Bons points et bonnet d’âne

Classement hebdomadaire des conférences P5 (Victoires – Défaites) basé sur les rencontres hors conférence :

1. SEC : 2V – 0D (Total : 31V – 9D)
2. B1G : 1V – 0D (Total : 31V – 8D)
3. ACC(*) : 2V – 2D (Total : 29V – 12D)
Big 12 : 0V – 0D (Total : 24V – 6D)
Pac-12 : 0V – 0D (Total : 24V – 10D)

(*) La rencontre hors-conférence entre Wake Forest et North Carolina (24-18) n’est pas comptabilisée.

Dernier carré

Et le playoff sera…

#1 Georgia – #4 Clemson

#2 Alabama– #3 Ohio State

Clemson n’a pas montré grand-chose contre North Carolina (21-20), ne devant notamment son salut qu’à une tentative à deux points manquée par UNC, mais on voit vraiment mal les champions en titre ne pas être invités au Playoff s’ils finissent la saison régulière invaincus. En revanche, les Tigers ne reverront plus la place de numéro 1.

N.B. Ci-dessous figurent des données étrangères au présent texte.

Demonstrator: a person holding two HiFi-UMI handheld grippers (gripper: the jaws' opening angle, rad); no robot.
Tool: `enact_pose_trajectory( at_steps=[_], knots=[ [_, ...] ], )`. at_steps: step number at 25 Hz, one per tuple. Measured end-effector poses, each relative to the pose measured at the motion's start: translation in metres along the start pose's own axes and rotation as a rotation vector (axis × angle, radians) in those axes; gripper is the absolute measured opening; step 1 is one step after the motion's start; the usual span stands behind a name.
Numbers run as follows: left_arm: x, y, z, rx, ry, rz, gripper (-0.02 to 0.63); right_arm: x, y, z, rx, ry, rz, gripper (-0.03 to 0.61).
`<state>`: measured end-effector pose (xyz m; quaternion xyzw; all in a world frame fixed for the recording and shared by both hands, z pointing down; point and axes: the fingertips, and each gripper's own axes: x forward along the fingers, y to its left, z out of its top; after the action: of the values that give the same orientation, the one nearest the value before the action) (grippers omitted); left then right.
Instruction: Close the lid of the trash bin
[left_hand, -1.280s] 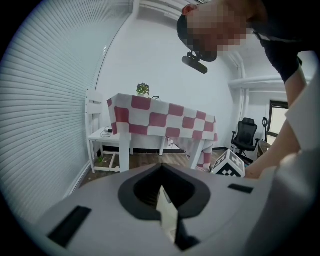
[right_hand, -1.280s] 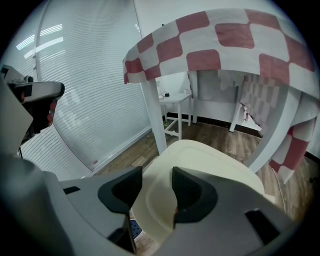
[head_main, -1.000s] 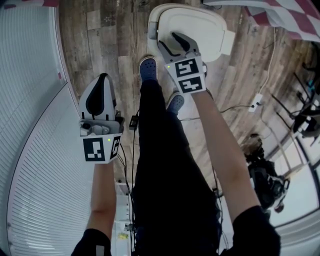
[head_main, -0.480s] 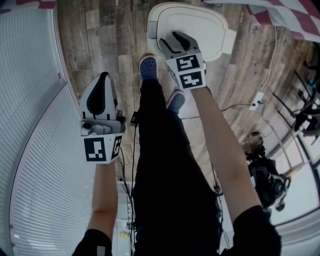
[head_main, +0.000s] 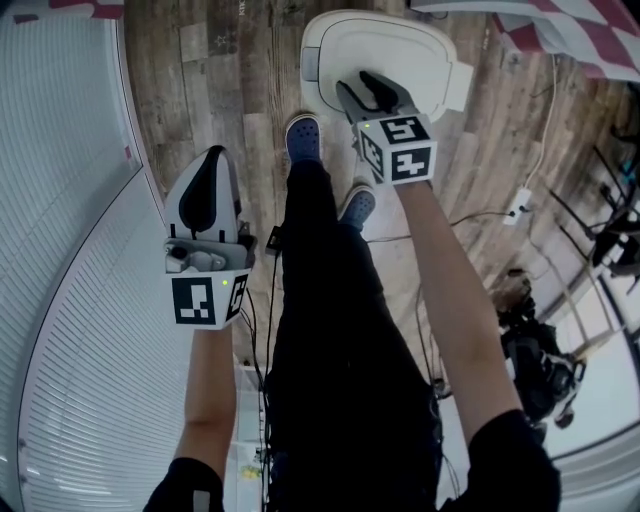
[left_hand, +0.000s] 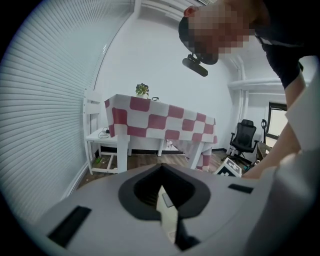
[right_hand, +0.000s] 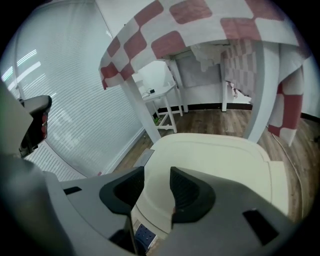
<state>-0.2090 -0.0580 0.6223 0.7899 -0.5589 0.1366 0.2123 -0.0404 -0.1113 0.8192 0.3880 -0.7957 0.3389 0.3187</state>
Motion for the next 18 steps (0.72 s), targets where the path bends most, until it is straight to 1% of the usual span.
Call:
enact_pose_trajectory(
  at_steps=[4,11,12,15,18],
  knots=[
    [-0.008,-0.005,0.012,0.022,-0.013,-0.003,0.008,-0.05,-0.005,0.012,-0.023,-0.093,-0.021,0.158],
    [-0.041,-0.043,0.06,0.054,-0.057,-0.015,0.008,-0.161,-0.018,0.022,0.038,-0.205,-0.083,0.177],
    [-0.046,-0.05,0.065,0.05,-0.06,-0.02,0.008,-0.178,-0.018,0.026,0.036,-0.226,-0.092,0.181],
    [-0.067,-0.076,0.083,0.002,-0.058,-0.043,0.008,-0.231,-0.01,0.035,0.016,-0.278,-0.103,0.184],
    [-0.1,-0.102,0.107,0.002,-0.074,-0.042,0.008,-0.286,0.008,0.038,-0.024,-0.297,-0.097,0.196]
  ],
)
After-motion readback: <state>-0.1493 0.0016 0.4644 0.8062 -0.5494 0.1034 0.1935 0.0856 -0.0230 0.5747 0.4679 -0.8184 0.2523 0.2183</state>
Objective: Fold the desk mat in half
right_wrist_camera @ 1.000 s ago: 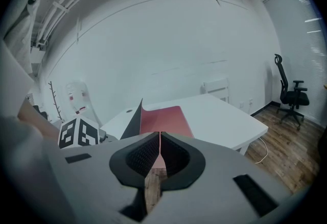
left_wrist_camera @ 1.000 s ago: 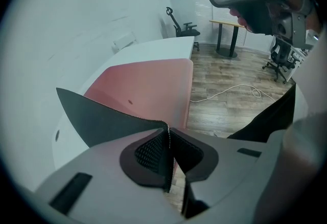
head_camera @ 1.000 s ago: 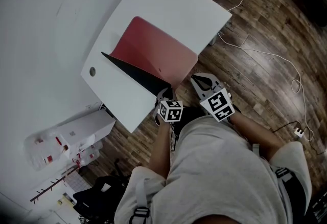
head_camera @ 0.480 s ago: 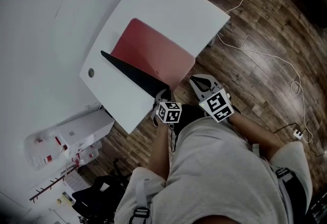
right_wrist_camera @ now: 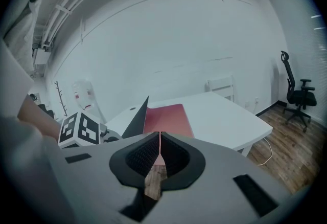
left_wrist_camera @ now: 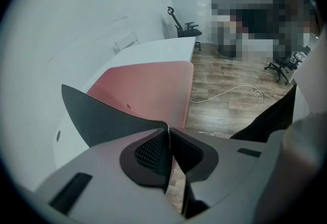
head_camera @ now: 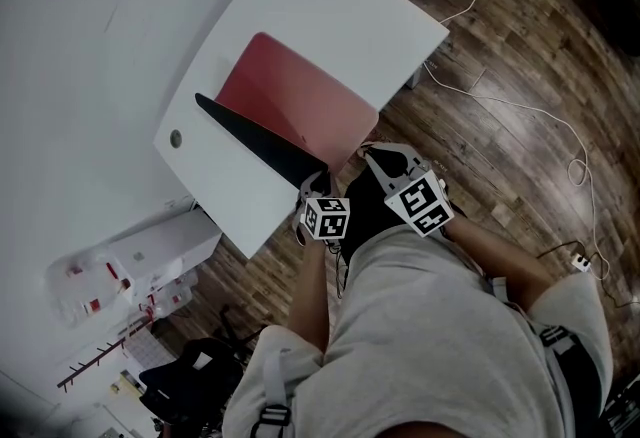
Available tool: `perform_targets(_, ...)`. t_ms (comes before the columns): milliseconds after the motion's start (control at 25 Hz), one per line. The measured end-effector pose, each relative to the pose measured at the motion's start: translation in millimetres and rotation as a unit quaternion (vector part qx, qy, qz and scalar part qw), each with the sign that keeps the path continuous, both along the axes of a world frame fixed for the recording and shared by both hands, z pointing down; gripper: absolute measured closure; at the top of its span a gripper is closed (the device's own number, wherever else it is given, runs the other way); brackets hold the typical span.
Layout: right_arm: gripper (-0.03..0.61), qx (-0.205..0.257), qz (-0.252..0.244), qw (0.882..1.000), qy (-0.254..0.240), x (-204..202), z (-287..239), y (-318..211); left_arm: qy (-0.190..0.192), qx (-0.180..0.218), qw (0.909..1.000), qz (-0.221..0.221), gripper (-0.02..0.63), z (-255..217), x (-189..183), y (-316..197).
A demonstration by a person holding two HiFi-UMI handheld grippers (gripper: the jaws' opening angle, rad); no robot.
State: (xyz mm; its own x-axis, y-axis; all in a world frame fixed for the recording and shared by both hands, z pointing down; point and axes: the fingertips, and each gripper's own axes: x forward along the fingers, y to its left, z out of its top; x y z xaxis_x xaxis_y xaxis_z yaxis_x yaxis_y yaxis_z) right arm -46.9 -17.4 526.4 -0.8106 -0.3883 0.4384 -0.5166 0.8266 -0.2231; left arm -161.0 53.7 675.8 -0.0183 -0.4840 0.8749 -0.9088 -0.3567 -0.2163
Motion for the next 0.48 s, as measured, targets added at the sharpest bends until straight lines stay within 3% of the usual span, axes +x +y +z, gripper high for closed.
perform_targets(480, 0.537, -0.004, 0.005, 1.000, 0.004, 4.3, 6.1, -8.7, 0.005, -0.004, 1.0000, -0.001, 0.569, -4.2, 8.6, -3.8)
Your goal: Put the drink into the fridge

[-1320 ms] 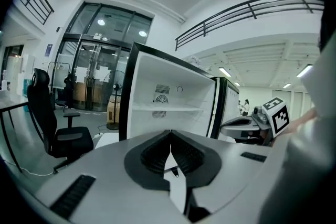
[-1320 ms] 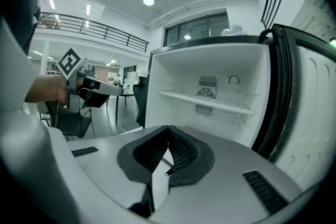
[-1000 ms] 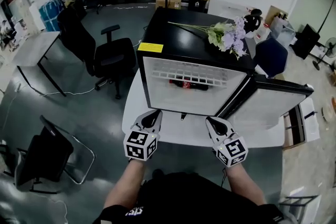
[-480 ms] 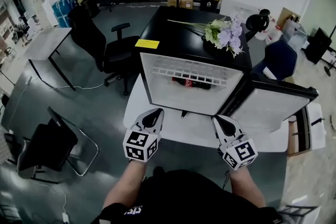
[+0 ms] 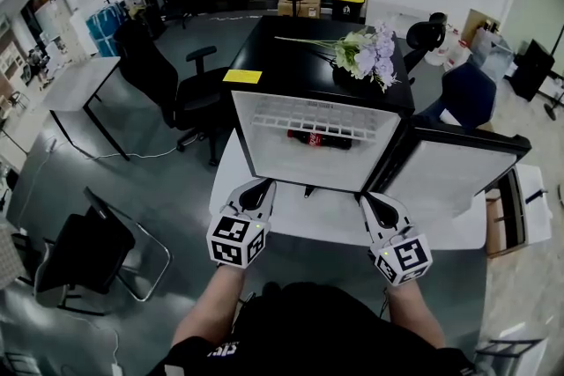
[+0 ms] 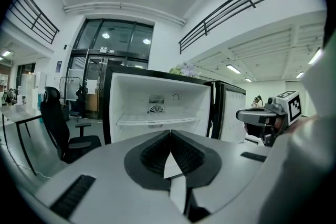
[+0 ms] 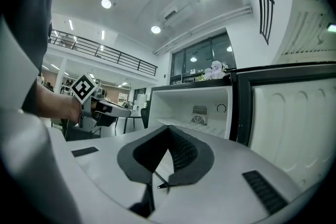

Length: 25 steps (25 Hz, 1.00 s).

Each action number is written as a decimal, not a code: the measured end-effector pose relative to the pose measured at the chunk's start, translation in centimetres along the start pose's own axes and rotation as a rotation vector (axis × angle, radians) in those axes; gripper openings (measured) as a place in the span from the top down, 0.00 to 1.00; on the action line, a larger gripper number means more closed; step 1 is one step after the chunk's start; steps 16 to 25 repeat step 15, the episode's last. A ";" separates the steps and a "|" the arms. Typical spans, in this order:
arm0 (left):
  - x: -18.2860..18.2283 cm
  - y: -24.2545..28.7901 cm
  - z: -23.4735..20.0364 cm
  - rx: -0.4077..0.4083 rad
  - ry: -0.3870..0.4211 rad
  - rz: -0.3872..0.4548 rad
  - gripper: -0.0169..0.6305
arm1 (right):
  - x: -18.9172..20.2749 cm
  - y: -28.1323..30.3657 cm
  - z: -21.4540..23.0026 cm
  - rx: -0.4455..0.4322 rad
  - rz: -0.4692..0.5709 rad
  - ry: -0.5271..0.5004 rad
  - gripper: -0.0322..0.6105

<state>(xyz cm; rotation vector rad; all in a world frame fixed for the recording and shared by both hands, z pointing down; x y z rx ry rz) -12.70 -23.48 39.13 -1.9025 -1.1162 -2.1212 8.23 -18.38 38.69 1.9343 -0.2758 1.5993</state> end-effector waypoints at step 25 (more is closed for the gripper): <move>0.4 -0.6 0.5 0.017 0.020 -0.001 0.95 | 0.1 0.0 -0.8 -0.001 0.002 0.017 0.93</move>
Point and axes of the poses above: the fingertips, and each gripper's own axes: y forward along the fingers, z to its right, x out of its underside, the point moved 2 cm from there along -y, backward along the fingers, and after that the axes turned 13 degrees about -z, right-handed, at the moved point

Georgia était au repos cette semaine et BoG voit toujours bien les Bulldogs battre Alabama et remporter la SEC. Alabama, qui a déroulé contre Ole Miss (59-31), sera aussi de la fête.

Ohio State et Oklahoma sont au coude-à-coude pour le quatrième ticket. Les Buckeyes ont une défense plus solide et ont donc les faveurs de BoG qui les place au-dessus des champions en titre. LSU reste en embuscade après avoir également pris du repos le weekend passé.

Notre Dame s’est appuyée sur une solide défense (huit sacks, trois fumbles recouverts dont un retourné pour TD et deux interceptions) pour se débarrasser de Virginia (35-20) et devrait être favoris lors de tous ses derniers matchs qui incluent les poussifs USC, Michigan et Stanford. Avec une seule défaite serrée à Georgia (17-23), les Fighting Irish sont toujours en course mais il faudrait un cataclysme en SEC pour que ND soit repêchée.

Blaze of Glory

Cette semaine, l’auréole de gloire revient à Tanner Morgan (QB Minnesota) qui a complété 21 de ses 22 passes à Purdue (38-31) ce qui établit un nouveau record en B1G (pour au moins 15 passes complétées). Les Gophers ont un bilan surprenant de 4-0 après des victoires sur San Diego State (28-21), à Fresno State (38-35 2OT), contre Georgia Southern (35-32) et à Purdue 38-31). Avec Illinois, Nebraska, à Rutgers et Maryland, les protégés de P.J. Fleck pourraient se retrouver à 8-0 avant de recevoir Penn State mi-novembre.